If you love her, leave her in peace.
May 12, 2009
People who devour the details of celebrities’ personal lives should read the interview with Farrah Fawcett published in the Los Angeles Times on Monday. The interview – the only one the actress has given in more than two years – was conducted in August and was published in advance of a television program regarding Fawcett’s struggle for privacy, to be broadcast this weekend.
Fawcett was able to prove that an employee of UCLA Medical Center had illegally gained access to Fawcett’s medical records and had sold the information to the National Enquirer. That employee eventually resigned and has since died of cancer – the same disease for which Fawcett was being treated at UCLA.
The reporting of Fawcett’s illness has been revolting – and not only in the Enquirer. I have complained before about the nearly gleeful manner in which some television news anchors spit out the “headlines” on the latest developments in the woman’s illness – which appears to be terminal.
The L.A. Times story included an explanation from Brandy Navarre – identified as vice president of a “paparazzi agency” – for the compulsion to hound a woman who may be dying.
“Particularly when it’s something sexy or scandalous,” Navarre told the paper, “or on the negative side, something kind of tragic and sad, for whatever reason, the public is interested in those types of stories.”
The public is interested, see? And that’s what made it profitable for a hospital employee to commit a federal crime and for a so-called newspaper to induce her with cash to do what the editors clearly knew was a crime. Navarre attributed the interest in the case to “the public’s love of this woman.”
If the public loves this woman, why doesn’t the public – and the media that serve the public – respect the privacy they would expect for themselves under such circumstances and leave Farrah Fawcett alone.
“Pssssst! ‘Farrah Fawcett.’ Pass it on.”
May 3, 2009
I’m taking a break from the usual blogging today to put the WordPress system to the test. I have noticed what I think are odd results in the list of terms that readers ostensibly searched in order to reach my journal. By now I have dozens of entries in this blog, but the readers who come in through search terms seem to have an inordinate fixation with Hope Davis, Farrah Fawcett, and Andrew Johnson – the latter having been the 17th president of these United States.
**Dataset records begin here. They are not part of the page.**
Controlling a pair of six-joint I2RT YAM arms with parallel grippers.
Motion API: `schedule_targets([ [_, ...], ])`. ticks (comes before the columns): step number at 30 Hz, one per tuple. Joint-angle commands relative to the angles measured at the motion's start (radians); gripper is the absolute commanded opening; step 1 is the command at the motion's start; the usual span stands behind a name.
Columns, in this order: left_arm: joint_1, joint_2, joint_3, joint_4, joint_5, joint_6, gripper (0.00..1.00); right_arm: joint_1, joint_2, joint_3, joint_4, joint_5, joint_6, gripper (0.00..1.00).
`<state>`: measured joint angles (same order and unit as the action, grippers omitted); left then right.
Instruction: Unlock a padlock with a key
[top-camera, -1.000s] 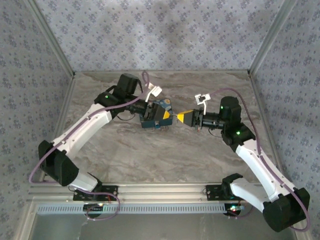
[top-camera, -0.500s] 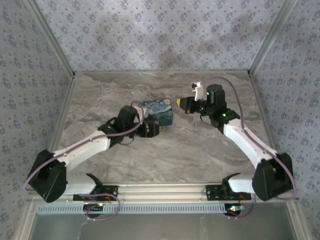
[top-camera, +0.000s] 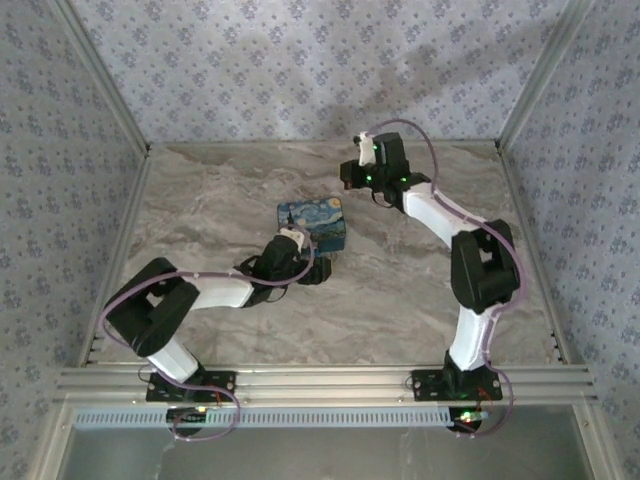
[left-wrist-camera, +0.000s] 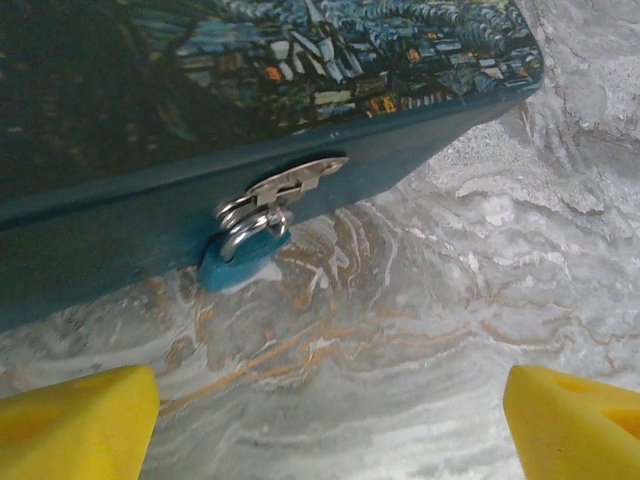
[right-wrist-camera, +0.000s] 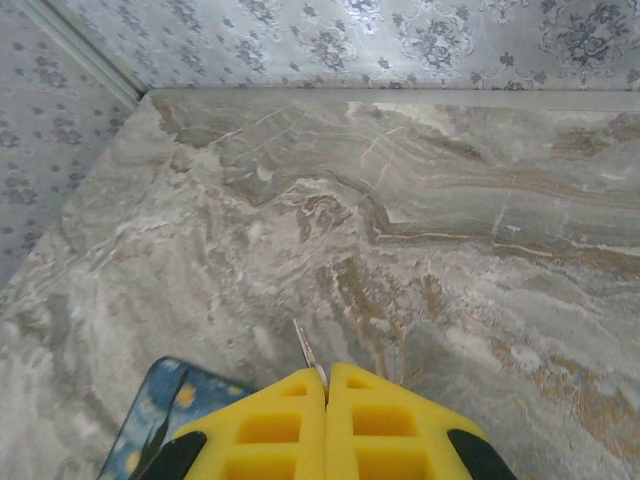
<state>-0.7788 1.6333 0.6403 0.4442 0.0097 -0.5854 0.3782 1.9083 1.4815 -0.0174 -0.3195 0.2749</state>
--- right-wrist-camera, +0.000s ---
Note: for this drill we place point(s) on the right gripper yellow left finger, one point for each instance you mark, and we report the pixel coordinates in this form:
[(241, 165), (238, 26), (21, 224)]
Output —
[(270, 430)]

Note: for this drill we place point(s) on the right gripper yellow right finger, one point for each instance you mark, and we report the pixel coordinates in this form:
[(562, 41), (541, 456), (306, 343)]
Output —
[(385, 430)]

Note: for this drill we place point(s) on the silver key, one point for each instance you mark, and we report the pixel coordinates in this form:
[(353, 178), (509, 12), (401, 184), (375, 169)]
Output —
[(304, 345)]

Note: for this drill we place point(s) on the blue starry night box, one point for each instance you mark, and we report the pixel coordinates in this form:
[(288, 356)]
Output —
[(150, 400)]
Now, I think the world of Hope Davis as an actress, I sympathize with Farrah Fawcett for her health problems, and I have a perhaps inexplicable fascination with Andrew Johnson. However, I have referred to Hope Davis and Farrah Fawcett only once each in this journal, and I may have referred to Andrew Johnson twice or, at the most, three times. And yet those terms show up every day on the report, and the journal entry that mentioned Hope Davis – it consisted of my comments on one of her movies – has become my “all-time leader.”
So I have deliberately referred to all three of those personalities in this little rant to see if this entry, too, causes activity in the report on search terms.
More about this when the results are in.
Stand back – there’s nothing to see here.
April 7, 2009
I probably should know better, but I usually have Fox 5 News on while I’m waiting for the nightly “Seinfeld” rerun, and that’s often the source of agita. Last night, for instance, anchor Dari Alexander began a report on the recent illness of actress Farah Fawcett by saying that Fawcett’s friends “deny that she’s at death’s door.” Think about it. What is that – wishful thinking? The story, when Alexander got around to telling it, was that Fawcett’s doctor reported that the actress had been hospitalized because of a blood clot that was a side effect of recent cancer treatment. In fact, producer Craig Nevius did say yesterday that Fawcett was “not at death’s door,” but Nevius wasn’t quoted in the Fox report. (The Fox web site does have a full AP story – with a tasteful lead – on its web site.) Real journalists know the connotation of a word like “deny.” Fawcett isn’t accused of a crime; she’s sick. It might make her feel better if the turkey buzzards weren’t so gleeful about it.